**Aim of the exercise**
From the entries below, copy out all lines holding "wrapper".
──────── Source data ────────
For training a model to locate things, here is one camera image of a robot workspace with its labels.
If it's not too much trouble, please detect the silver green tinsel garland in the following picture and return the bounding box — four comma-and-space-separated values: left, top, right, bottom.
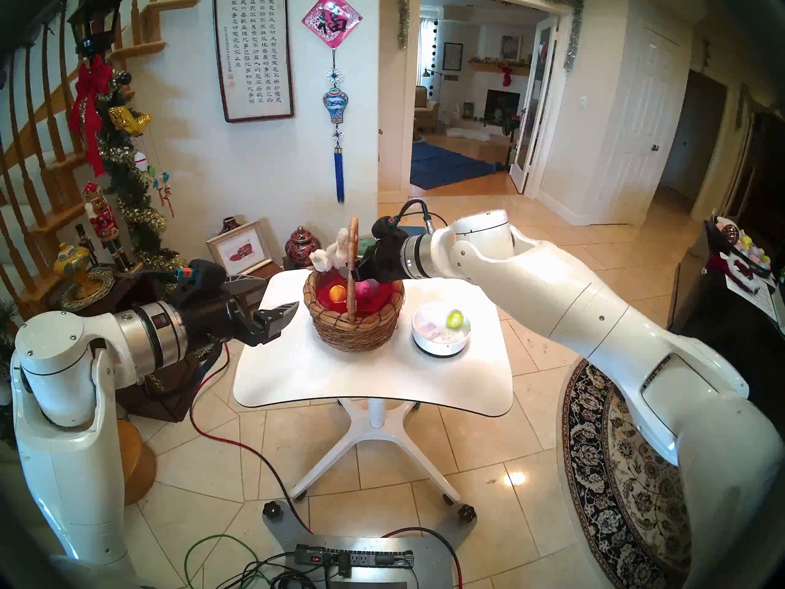
397, 0, 584, 73

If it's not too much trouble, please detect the wicker basket with handle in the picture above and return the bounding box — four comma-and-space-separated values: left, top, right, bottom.
304, 217, 407, 352

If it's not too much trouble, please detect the red ribbon bow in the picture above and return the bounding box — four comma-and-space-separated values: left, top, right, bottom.
67, 54, 114, 177

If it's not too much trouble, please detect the red cable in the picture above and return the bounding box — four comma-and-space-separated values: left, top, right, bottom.
189, 342, 464, 589

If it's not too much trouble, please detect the patterned oriental rug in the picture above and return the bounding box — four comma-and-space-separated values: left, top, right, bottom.
555, 360, 694, 589

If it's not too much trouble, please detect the framed calligraphy scroll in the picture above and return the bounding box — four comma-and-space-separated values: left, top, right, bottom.
212, 0, 295, 123

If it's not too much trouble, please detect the white pedestal table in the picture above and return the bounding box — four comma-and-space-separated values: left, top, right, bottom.
233, 268, 515, 506

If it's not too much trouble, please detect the red diamond fu decoration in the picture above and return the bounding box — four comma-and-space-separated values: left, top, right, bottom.
301, 0, 363, 50

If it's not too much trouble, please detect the green cable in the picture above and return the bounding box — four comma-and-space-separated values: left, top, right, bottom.
184, 534, 261, 589

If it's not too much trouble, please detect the black fireplace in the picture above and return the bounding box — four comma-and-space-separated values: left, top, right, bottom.
483, 90, 521, 123

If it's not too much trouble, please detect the gold foil ornament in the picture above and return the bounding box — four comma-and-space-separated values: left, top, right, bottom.
109, 106, 152, 136

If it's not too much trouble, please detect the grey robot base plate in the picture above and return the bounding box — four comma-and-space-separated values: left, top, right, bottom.
262, 501, 478, 589

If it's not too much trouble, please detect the white bowl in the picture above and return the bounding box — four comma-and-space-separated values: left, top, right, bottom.
411, 303, 472, 358

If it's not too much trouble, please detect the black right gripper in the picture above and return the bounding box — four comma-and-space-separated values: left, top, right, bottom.
354, 233, 408, 286

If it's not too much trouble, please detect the black floor fan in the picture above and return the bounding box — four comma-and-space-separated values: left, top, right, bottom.
502, 115, 522, 168

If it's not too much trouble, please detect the red mesh basket lining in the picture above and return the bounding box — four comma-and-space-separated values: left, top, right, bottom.
316, 269, 400, 317

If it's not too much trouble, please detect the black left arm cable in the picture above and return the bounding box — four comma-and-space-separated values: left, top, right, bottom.
138, 341, 231, 398

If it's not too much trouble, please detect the red cloisonne jar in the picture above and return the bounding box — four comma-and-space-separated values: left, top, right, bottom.
284, 226, 321, 268

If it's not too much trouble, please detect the white panel door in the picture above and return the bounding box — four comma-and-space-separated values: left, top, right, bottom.
592, 23, 681, 226

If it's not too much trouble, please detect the glass french door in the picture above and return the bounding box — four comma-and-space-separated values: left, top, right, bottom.
508, 16, 560, 194

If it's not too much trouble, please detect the round wooden stool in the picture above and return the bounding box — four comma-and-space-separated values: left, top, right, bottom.
117, 419, 158, 506

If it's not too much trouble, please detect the blue floor rug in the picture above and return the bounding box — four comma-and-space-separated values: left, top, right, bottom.
409, 141, 500, 191

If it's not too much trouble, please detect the white framed picture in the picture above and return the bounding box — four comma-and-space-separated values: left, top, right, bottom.
205, 220, 274, 275

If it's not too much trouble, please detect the blue tassel vase ornament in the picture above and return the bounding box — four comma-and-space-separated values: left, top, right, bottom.
323, 49, 350, 204

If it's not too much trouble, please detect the yellow ornate vase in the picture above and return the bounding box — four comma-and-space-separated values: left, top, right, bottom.
53, 243, 102, 297

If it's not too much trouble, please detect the red nutcracker figure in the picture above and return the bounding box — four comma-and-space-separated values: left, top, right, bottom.
83, 182, 132, 271

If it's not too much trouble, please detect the white plush bunny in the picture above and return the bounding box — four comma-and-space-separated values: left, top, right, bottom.
308, 228, 350, 272

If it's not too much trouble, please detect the green christmas garland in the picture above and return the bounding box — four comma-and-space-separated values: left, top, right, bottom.
95, 69, 188, 275

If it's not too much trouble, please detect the black lantern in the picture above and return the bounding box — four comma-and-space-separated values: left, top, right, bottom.
66, 0, 126, 58

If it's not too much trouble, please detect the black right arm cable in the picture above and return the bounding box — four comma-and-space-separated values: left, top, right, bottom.
396, 199, 450, 234

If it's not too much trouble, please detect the black power strip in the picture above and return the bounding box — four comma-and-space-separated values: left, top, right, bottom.
294, 545, 415, 570

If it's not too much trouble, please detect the yellow armchair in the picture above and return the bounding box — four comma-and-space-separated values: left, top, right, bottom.
415, 86, 440, 131

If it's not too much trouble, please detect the ornate brass round tray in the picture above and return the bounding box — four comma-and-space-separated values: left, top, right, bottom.
58, 269, 117, 312

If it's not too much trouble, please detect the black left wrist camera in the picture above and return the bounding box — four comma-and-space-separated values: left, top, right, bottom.
174, 260, 228, 297

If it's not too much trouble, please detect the wooden staircase railing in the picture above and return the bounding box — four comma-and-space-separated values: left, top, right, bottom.
0, 0, 200, 325

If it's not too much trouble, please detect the small black nutcracker figure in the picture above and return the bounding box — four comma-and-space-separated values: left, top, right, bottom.
74, 223, 99, 266

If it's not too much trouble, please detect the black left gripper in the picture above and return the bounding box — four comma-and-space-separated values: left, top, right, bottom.
180, 274, 300, 353

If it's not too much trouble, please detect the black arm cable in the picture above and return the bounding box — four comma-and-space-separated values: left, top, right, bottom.
138, 341, 231, 398
396, 199, 450, 234

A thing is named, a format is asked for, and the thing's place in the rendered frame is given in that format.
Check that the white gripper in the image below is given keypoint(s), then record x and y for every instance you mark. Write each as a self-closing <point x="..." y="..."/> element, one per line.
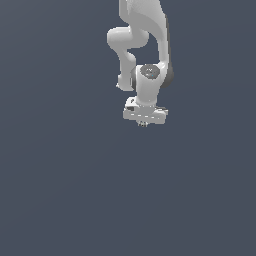
<point x="145" y="113"/>

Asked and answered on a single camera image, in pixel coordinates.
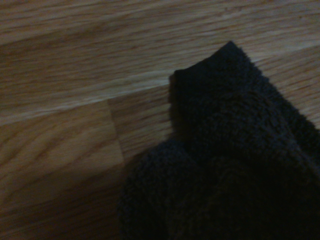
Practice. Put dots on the dark grey terry cloth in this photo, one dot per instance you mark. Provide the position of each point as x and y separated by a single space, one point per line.
225 155

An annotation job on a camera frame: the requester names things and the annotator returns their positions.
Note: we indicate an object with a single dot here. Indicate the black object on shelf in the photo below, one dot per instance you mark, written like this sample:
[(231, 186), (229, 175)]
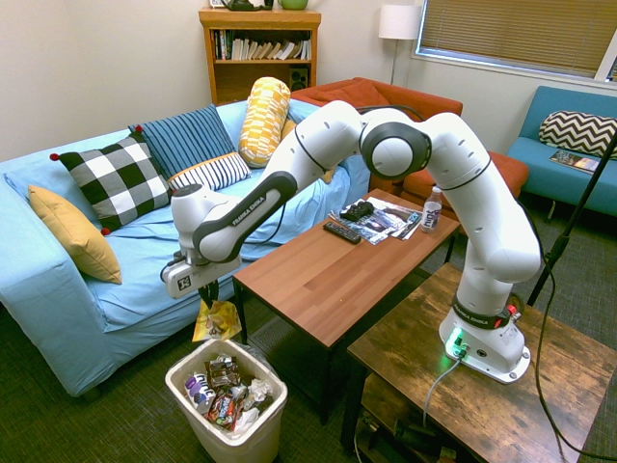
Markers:
[(248, 5)]

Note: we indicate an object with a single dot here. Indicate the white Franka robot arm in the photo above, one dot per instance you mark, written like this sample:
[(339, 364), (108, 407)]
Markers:
[(482, 217)]

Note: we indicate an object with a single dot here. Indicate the black camera stand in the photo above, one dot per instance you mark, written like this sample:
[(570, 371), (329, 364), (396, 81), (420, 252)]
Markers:
[(559, 246)]

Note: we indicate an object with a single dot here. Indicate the floor vent grille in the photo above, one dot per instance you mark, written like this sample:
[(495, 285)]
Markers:
[(275, 337)]

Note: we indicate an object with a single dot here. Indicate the brown window blinds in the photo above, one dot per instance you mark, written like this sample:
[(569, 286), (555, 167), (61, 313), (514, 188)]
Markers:
[(511, 29)]

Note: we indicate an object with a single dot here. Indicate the yellow patterned bolster pillow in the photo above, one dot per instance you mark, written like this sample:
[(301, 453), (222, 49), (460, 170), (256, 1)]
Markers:
[(264, 120)]

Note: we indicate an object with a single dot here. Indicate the white shade floor lamp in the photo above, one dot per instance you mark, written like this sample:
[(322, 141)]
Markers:
[(399, 21)]

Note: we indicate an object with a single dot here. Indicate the black white checkered pillow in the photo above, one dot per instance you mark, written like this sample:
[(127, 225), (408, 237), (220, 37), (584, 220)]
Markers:
[(115, 181)]

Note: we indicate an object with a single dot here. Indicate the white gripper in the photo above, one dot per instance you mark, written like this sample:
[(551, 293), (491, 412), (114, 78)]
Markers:
[(193, 277)]

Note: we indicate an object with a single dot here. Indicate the blue white cover magazine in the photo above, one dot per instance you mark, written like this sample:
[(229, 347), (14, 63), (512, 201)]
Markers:
[(410, 224)]

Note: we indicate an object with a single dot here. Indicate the light blue sofa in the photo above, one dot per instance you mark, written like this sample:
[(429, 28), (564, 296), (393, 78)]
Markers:
[(144, 251)]

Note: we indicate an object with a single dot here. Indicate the crumpled white paper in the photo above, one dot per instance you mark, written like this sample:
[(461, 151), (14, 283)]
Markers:
[(259, 388)]

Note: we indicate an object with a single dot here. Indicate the reddish wood coffee table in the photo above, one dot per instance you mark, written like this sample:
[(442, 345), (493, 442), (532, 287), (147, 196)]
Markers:
[(328, 289)]

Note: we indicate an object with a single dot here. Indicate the brown chocolate wrapper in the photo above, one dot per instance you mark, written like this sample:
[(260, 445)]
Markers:
[(222, 372)]

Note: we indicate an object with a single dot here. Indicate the red snack wrapper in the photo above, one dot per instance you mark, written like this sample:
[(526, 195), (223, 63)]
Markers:
[(224, 410)]

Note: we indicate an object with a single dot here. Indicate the discarded purple label bottle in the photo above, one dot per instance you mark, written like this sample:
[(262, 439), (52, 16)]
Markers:
[(200, 391)]

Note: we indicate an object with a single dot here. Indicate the magazine with dark cover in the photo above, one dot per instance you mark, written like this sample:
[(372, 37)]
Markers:
[(573, 161)]

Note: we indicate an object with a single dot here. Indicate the mustard striped pillow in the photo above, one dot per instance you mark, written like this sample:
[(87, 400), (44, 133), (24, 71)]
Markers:
[(287, 129)]

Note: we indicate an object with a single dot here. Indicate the yellow chip bag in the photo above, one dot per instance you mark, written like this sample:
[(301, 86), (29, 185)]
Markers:
[(219, 323)]

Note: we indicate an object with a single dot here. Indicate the black game controller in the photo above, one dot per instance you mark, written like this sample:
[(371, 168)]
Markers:
[(359, 212)]

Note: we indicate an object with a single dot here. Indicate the black remote control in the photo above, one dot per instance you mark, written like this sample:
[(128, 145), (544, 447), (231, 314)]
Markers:
[(344, 234)]

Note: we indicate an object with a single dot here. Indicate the orange armchair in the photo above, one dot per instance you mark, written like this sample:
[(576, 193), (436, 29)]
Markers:
[(366, 90)]

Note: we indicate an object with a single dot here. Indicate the green bowl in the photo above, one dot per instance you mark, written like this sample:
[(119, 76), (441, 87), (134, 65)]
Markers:
[(293, 4)]

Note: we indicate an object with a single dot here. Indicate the plain mustard pillow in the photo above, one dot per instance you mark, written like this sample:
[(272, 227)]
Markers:
[(77, 234)]

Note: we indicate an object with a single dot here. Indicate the dark cover glossy magazine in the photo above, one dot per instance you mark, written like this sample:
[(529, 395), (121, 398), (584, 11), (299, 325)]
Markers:
[(381, 222)]

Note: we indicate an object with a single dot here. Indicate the row of books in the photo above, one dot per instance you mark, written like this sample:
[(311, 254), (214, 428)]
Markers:
[(270, 48)]

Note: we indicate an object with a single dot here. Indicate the power strip under table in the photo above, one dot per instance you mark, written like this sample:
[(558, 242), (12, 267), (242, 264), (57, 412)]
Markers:
[(410, 434)]

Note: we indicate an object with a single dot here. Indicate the teal bench sofa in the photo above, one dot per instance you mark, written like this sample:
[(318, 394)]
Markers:
[(544, 183)]

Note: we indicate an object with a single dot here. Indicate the black white chevron pillow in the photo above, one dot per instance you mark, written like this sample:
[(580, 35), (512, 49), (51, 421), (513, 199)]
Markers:
[(578, 132)]

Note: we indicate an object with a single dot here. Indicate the white plastic trash bin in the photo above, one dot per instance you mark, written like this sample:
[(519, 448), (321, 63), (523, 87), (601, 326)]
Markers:
[(250, 436)]

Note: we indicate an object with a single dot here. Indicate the blue striped pillow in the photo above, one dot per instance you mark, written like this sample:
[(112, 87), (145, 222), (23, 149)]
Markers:
[(185, 135)]

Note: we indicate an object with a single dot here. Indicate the small black speaker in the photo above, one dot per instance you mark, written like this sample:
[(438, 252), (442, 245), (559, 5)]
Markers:
[(299, 78)]

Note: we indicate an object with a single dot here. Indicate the clear bottle purple label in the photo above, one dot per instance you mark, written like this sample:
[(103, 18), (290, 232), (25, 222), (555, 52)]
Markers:
[(431, 217)]

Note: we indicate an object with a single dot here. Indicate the orange ottoman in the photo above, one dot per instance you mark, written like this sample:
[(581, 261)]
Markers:
[(511, 169)]

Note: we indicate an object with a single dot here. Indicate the rustic dark wood table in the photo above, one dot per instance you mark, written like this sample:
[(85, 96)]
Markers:
[(482, 410)]

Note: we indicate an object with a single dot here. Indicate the wooden bookshelf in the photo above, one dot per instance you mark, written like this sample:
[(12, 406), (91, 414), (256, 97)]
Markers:
[(260, 77)]

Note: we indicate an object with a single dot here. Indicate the white navy striped pillow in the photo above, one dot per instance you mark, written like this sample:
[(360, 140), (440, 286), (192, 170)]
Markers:
[(212, 176)]

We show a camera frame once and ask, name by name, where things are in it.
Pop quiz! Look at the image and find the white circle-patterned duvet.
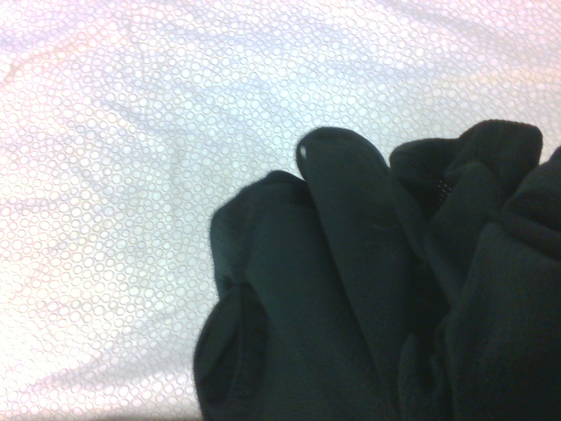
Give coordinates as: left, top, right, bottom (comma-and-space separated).
0, 0, 561, 421

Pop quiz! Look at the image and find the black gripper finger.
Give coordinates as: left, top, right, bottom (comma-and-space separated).
296, 125, 436, 396

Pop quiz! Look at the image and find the black garment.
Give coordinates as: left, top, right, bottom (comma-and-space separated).
192, 118, 561, 421

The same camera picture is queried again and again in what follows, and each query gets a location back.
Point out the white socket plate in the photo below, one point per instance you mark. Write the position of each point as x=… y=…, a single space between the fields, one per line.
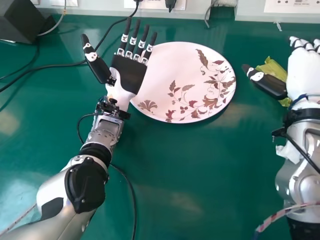
x=280 y=6
x=155 y=5
x=72 y=2

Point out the plate with brown leaf pattern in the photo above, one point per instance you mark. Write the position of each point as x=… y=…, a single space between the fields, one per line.
x=180 y=70

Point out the black box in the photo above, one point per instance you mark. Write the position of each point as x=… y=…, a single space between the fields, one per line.
x=20 y=20

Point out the small white tape piece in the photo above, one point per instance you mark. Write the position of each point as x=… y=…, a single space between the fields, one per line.
x=278 y=26

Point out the yellow-green biscuit packet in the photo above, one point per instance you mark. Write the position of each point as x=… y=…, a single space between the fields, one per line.
x=272 y=68

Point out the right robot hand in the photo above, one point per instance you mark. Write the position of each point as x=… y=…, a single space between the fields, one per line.
x=302 y=75

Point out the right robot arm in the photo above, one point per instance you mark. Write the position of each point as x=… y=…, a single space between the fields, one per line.
x=300 y=180

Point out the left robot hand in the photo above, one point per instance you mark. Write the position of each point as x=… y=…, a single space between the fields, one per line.
x=128 y=72

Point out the black plug adapter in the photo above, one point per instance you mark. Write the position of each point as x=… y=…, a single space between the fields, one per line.
x=170 y=5

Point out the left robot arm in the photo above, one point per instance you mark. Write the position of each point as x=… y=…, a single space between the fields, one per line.
x=100 y=132

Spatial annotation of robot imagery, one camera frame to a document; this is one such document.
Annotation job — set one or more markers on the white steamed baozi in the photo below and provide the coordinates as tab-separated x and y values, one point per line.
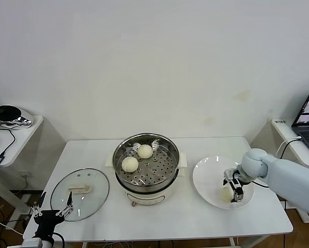
145	151
225	194
130	164

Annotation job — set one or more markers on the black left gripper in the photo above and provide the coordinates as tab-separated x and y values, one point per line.
47	218

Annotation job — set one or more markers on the white round plate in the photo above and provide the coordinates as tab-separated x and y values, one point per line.
208	175

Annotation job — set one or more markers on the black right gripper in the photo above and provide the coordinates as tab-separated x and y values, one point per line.
238	179

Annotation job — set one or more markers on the white wall socket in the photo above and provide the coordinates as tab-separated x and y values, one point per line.
24	175

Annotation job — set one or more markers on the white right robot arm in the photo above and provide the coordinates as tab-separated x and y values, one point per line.
286	178

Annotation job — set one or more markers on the cream electric cooking pot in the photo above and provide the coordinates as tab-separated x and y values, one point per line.
146	197

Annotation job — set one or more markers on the shiny chrome helmet-shaped object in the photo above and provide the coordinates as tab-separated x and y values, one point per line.
9	116

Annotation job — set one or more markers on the white side table with laptop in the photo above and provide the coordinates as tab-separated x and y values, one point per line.
283	130

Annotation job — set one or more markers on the white label sticker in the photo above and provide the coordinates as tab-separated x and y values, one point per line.
280	122

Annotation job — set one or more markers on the stainless steel steamer basket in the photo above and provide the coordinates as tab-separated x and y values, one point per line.
157	165

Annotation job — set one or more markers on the white side table with chrome object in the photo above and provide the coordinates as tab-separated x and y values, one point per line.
────────
**Solution to the problem**
Note: we indicate an object with a single dot here. Indicate the brown chocolate wrapper in the photo above, one dot per instance you mark, written like this sample:
Note: we indicate an object with a single dot here. Indicate the red snack wrapper in the photo above, one dot per instance you mark, written like this sample:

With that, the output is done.